More than 50 activists from labor unions, family farms, Jobs with Justice, environmental causes and other groups met at CWA headquarters the first weekend in March to join forces to fight “fast track” trade negotiating authority and other trade deals that cater to corporations at the expense of workers.

Called the Citizens Trade Campaign, the project is a 10-year-old alliance of activist groups that was originally formed to fight the North American Free Trade Agreement.

CWA joined CTC recently when the group reemerged to fight fast track and the pending Free Trade Area of the Americas agreement, which would lift trade barriers throughout Central America, South America and the Caribbean — every Western Hemisphere country except Cuba.

“We don’t need a crystal ball to know what FTAA will do to working families here, to workers in developing countries and to impoverished communities because we’ve had seven years to watch NAFTA do its damage,” said Carrie Biggs-Adams, CWA international representative. “NAFTA has cost more than 1 million American jobs while paving the way for companies to set up shop in Mexico, where they exploit a cheap labor market and enjoy a virtual absence of laws protecting workers and the environment.”

Fast track, which would let President George W. Bush negotiate trade pacts with no amendments from Congress, passed the U.S. House by a single vote in December. It is now in the hands of the U.S. Senate. If the Senate alters the bill enough, it would go to a conference committee and then back to the House. If fast track passes, Biggs-Adams said almost nothing can stop FTAA, which has no meaningful language on workers’ rights, wages, pollution standards or related issues.

Biggs-Adams, who arranged for the CTC to hold its meeting at CWA headquarters, said activists reviewed the details of trade pacts, learned how to organize coalitions in their own communities, lobbied on Capitol Hill and dined on food donated and prepared by a local organic farm.
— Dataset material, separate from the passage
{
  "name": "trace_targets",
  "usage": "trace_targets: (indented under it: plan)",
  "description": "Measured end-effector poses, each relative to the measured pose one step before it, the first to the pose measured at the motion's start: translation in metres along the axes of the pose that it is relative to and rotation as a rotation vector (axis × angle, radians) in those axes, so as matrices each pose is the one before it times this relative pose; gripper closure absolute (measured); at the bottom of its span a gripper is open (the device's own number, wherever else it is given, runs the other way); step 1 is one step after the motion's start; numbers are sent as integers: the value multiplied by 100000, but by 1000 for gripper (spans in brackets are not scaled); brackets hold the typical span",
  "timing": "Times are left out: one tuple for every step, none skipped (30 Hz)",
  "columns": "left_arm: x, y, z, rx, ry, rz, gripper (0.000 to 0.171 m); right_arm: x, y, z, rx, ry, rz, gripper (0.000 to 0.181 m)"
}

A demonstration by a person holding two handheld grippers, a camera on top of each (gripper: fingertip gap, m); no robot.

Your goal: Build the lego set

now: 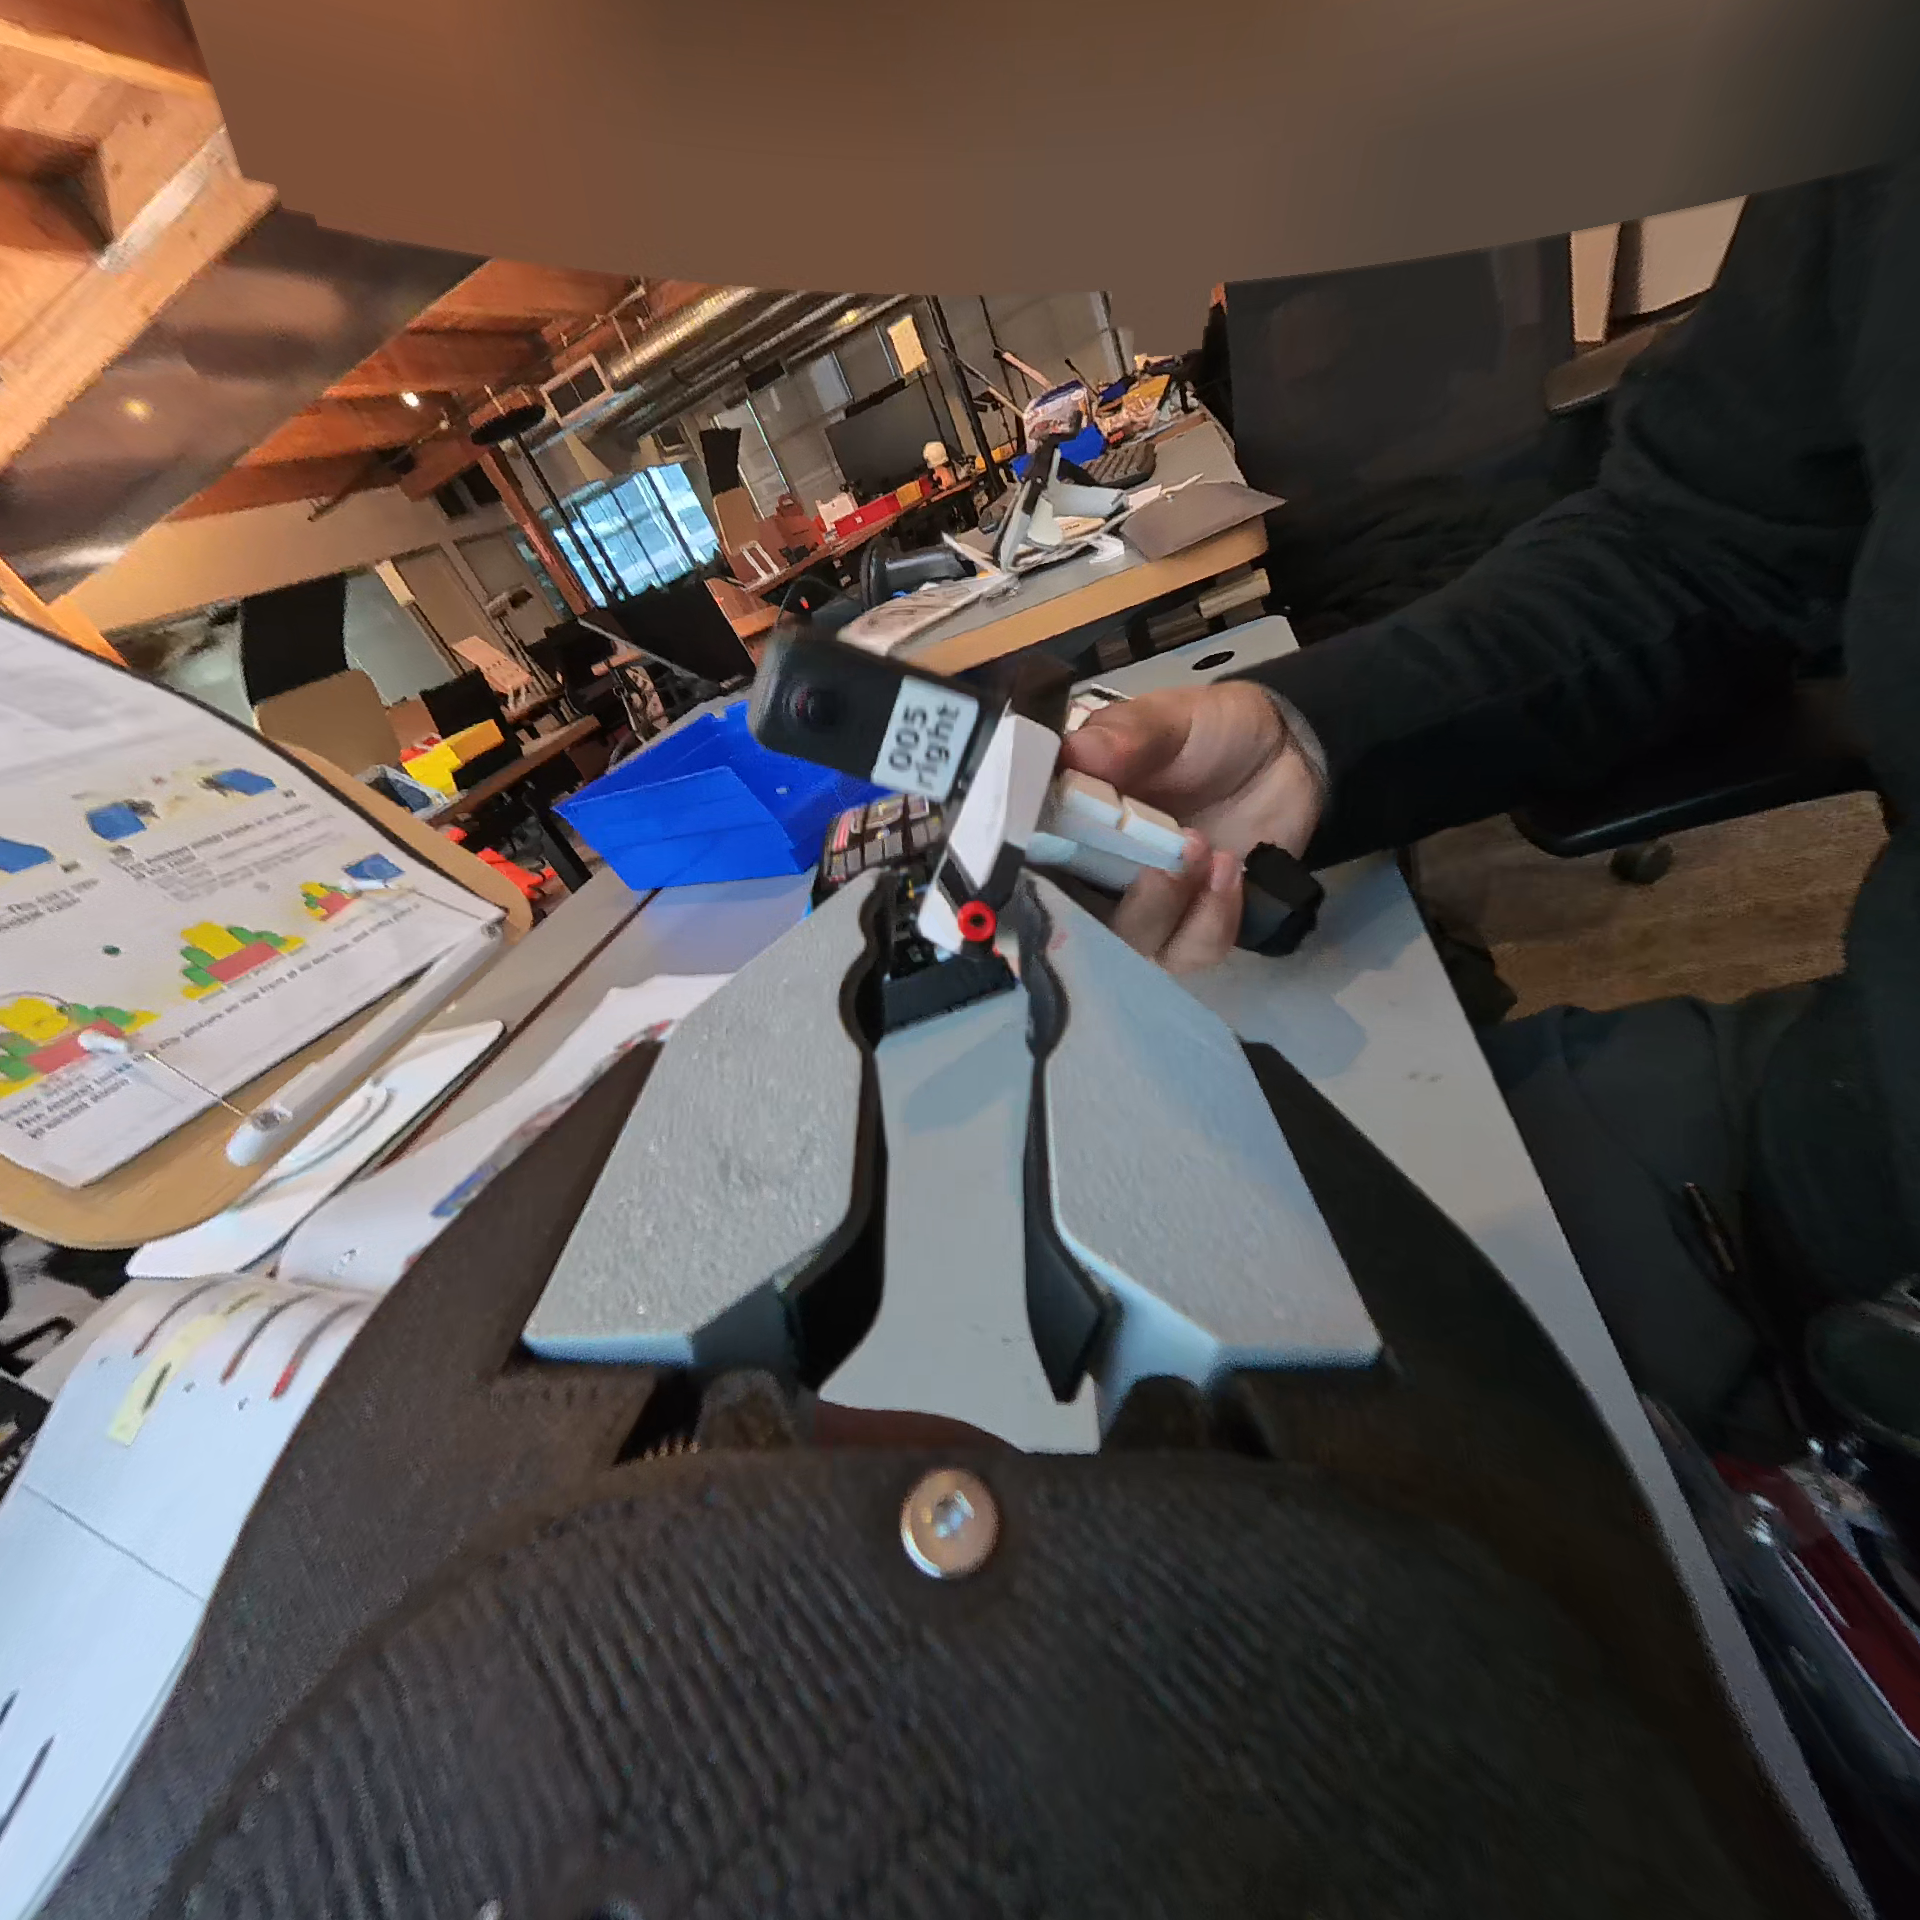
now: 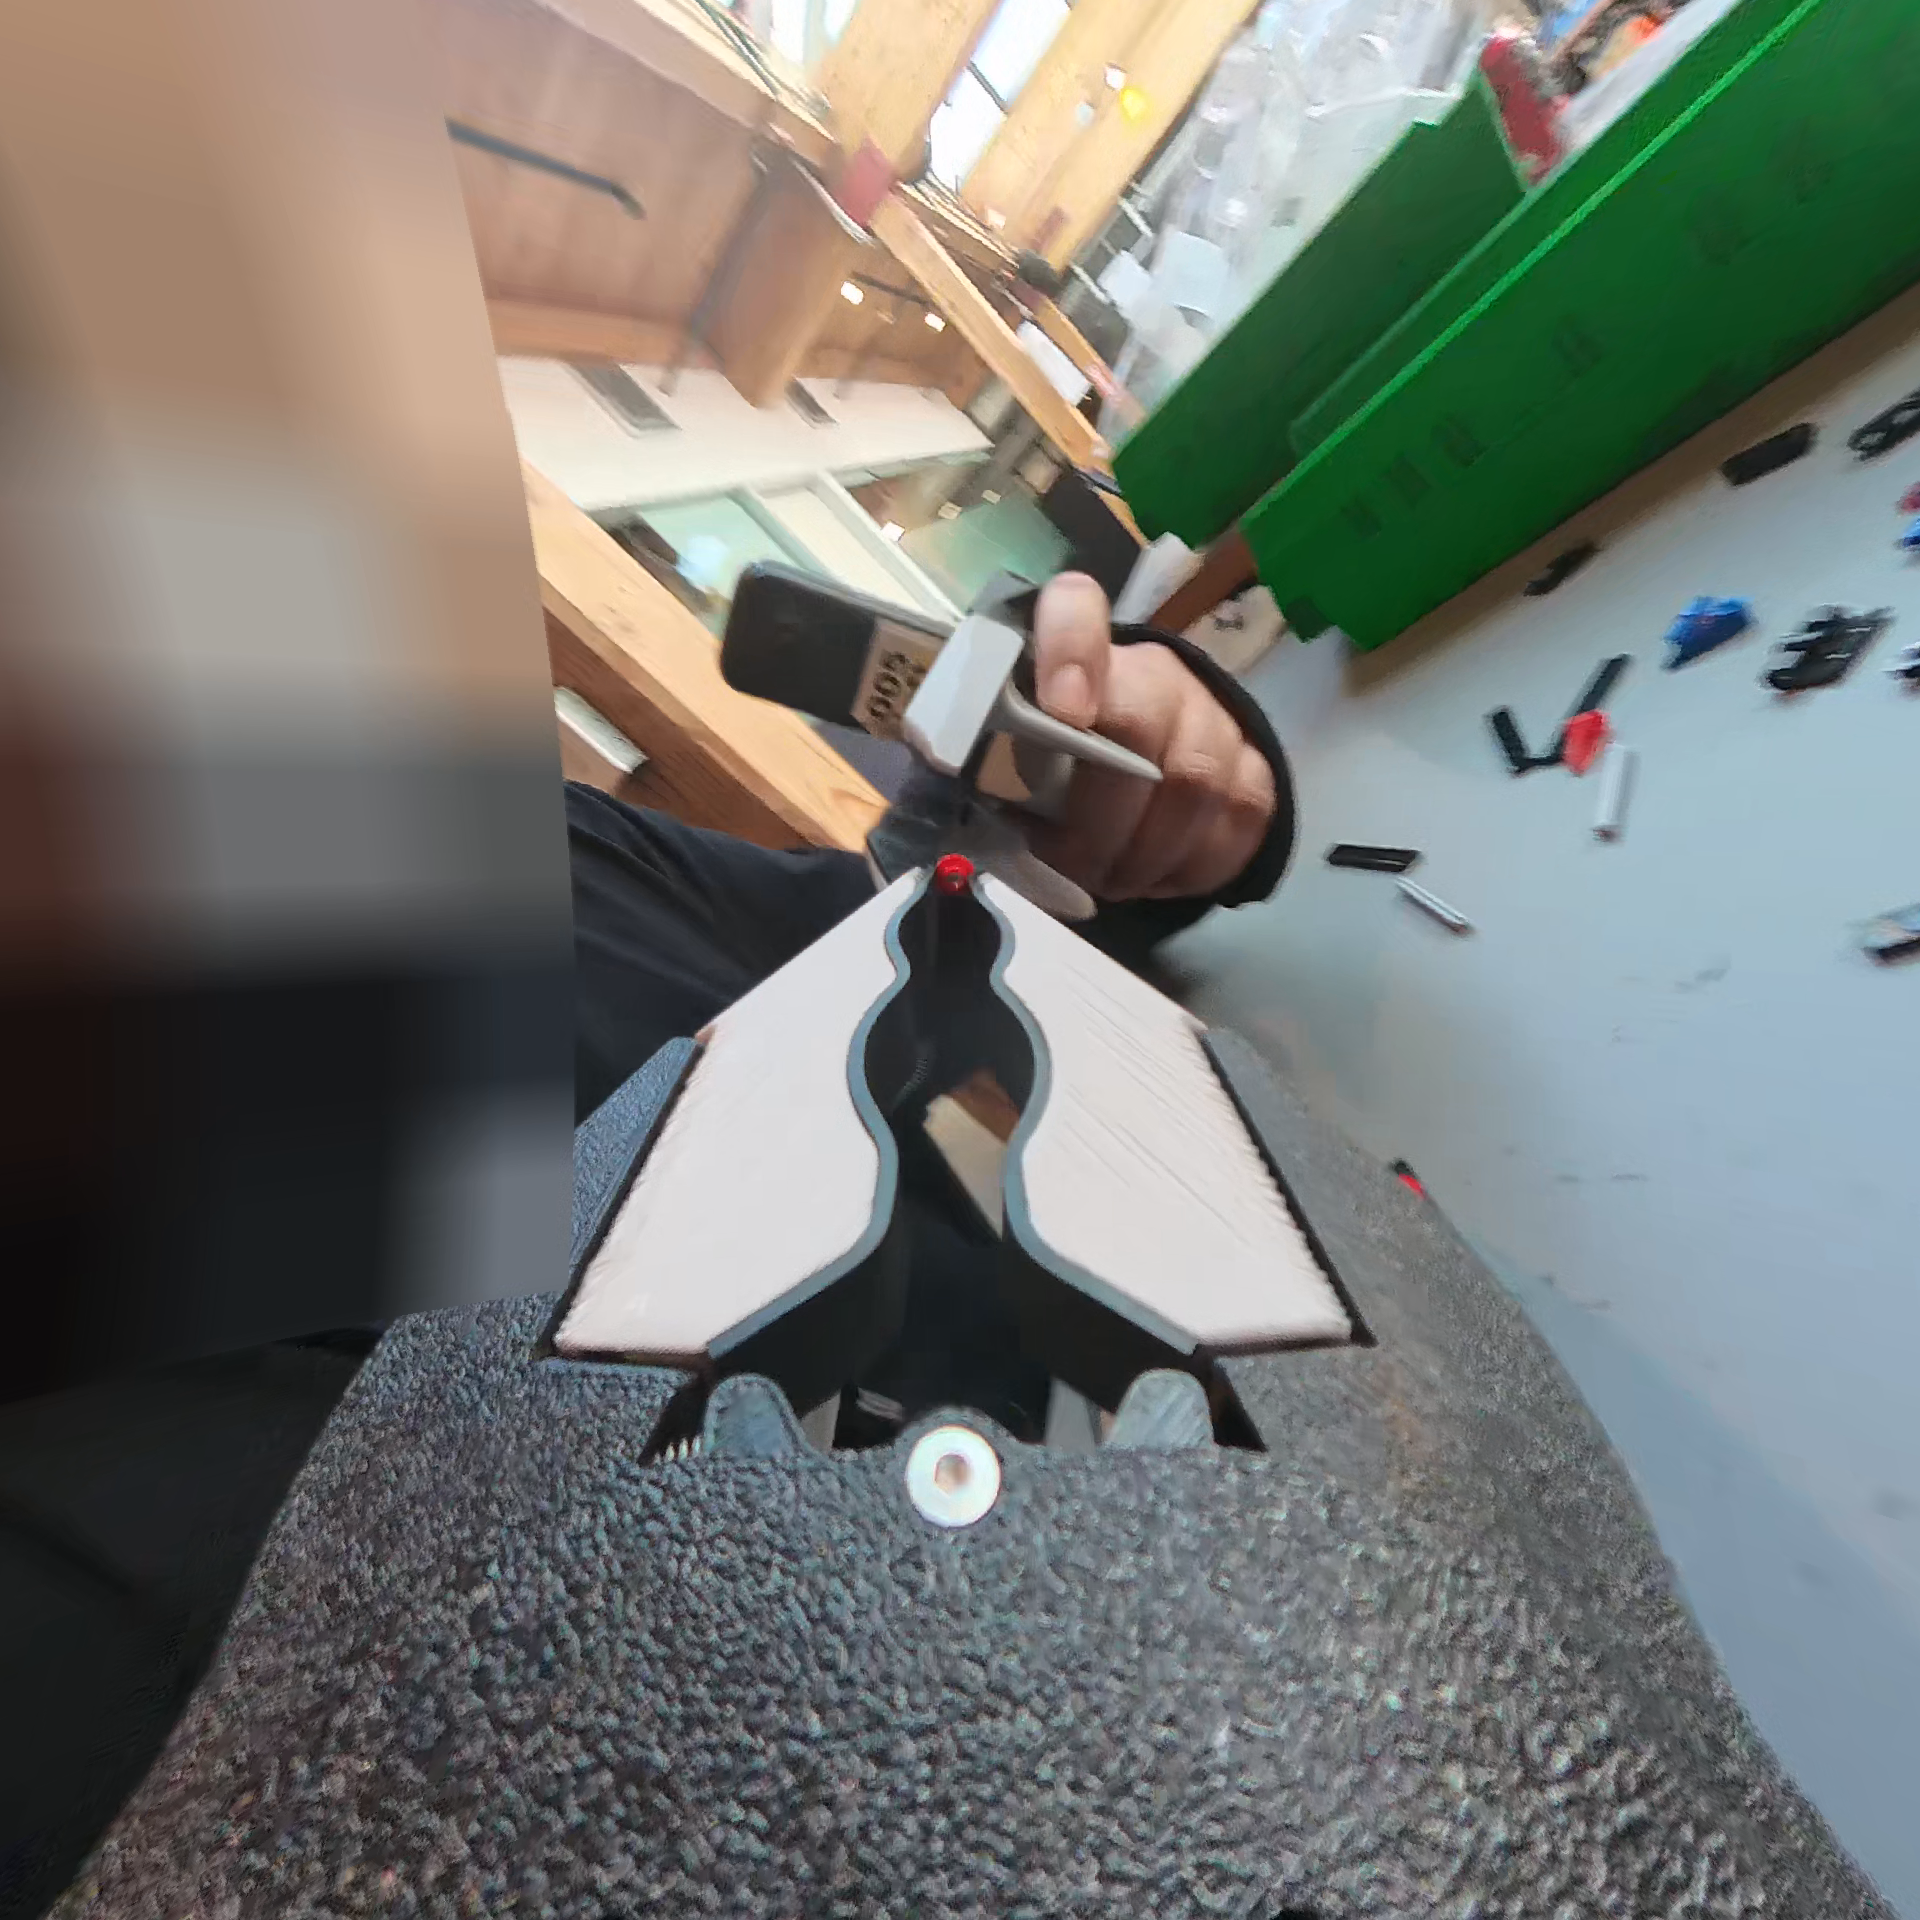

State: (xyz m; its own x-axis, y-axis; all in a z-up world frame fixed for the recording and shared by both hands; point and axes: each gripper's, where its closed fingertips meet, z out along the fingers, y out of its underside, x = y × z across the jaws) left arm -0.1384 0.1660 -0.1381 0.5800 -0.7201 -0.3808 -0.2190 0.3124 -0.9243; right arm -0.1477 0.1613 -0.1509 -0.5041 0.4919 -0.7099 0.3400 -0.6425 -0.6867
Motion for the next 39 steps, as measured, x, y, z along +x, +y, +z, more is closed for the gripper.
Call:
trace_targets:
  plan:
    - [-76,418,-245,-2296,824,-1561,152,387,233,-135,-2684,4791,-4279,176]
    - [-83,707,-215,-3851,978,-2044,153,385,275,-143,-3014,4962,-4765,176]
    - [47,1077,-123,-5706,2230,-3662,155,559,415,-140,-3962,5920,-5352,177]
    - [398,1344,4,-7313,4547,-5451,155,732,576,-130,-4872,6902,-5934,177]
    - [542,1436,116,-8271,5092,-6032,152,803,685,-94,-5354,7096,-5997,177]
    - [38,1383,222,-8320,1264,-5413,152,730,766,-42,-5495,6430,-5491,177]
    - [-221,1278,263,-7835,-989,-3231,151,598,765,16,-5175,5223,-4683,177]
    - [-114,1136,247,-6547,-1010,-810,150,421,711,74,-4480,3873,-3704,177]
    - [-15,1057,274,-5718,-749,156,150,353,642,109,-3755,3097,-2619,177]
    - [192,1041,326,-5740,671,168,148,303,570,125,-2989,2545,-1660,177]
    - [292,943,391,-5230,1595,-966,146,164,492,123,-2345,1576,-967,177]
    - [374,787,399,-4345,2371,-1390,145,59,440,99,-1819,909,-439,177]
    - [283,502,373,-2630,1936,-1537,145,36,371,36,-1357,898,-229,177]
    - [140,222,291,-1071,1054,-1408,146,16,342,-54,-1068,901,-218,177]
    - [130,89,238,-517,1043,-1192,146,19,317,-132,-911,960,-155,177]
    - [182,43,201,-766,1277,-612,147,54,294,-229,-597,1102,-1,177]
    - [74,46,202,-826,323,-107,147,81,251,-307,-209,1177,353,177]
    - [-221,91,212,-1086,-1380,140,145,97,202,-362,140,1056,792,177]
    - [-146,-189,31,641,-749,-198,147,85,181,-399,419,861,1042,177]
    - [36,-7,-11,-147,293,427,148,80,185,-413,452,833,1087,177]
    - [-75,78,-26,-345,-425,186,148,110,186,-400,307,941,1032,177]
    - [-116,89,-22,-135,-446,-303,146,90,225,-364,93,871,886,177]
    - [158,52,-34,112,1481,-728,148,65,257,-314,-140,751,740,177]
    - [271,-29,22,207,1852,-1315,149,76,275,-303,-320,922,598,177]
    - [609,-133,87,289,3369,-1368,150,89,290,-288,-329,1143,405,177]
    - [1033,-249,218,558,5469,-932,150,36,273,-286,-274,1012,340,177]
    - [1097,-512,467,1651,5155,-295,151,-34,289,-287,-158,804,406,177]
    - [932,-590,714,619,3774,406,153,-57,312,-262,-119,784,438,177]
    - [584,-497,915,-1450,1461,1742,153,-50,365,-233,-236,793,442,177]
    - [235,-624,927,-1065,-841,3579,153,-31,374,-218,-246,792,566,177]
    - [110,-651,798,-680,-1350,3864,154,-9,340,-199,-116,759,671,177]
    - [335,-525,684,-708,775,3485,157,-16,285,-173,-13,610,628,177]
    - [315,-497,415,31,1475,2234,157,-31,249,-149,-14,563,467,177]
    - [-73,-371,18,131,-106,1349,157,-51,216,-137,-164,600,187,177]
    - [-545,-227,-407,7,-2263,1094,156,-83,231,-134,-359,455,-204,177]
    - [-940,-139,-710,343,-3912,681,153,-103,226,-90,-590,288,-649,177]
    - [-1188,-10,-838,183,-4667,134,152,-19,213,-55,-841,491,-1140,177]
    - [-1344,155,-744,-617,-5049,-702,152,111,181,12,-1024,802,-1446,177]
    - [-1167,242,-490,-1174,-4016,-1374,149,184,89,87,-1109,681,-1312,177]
Vickie Fouts, a retired member of CWA Local 9408 in Fresno, attended the meeting after CTC approached her about being a local organizer. “It was so well organized,” she said. “I got so much information about what we as grassroots organizations can do to try to stop Fast Track and FTAA and learned more about why they’re harmful.”

Fouts, who worked as a Pacific Bell service representative for 22 years, said talking with congressional staff members was empowering. “What a wonderful feeling of democracy when you as a citizen can meet with someone from your representative’s office,” she said. “Lobbying isn’t just for professional lobbyists and corporate America.”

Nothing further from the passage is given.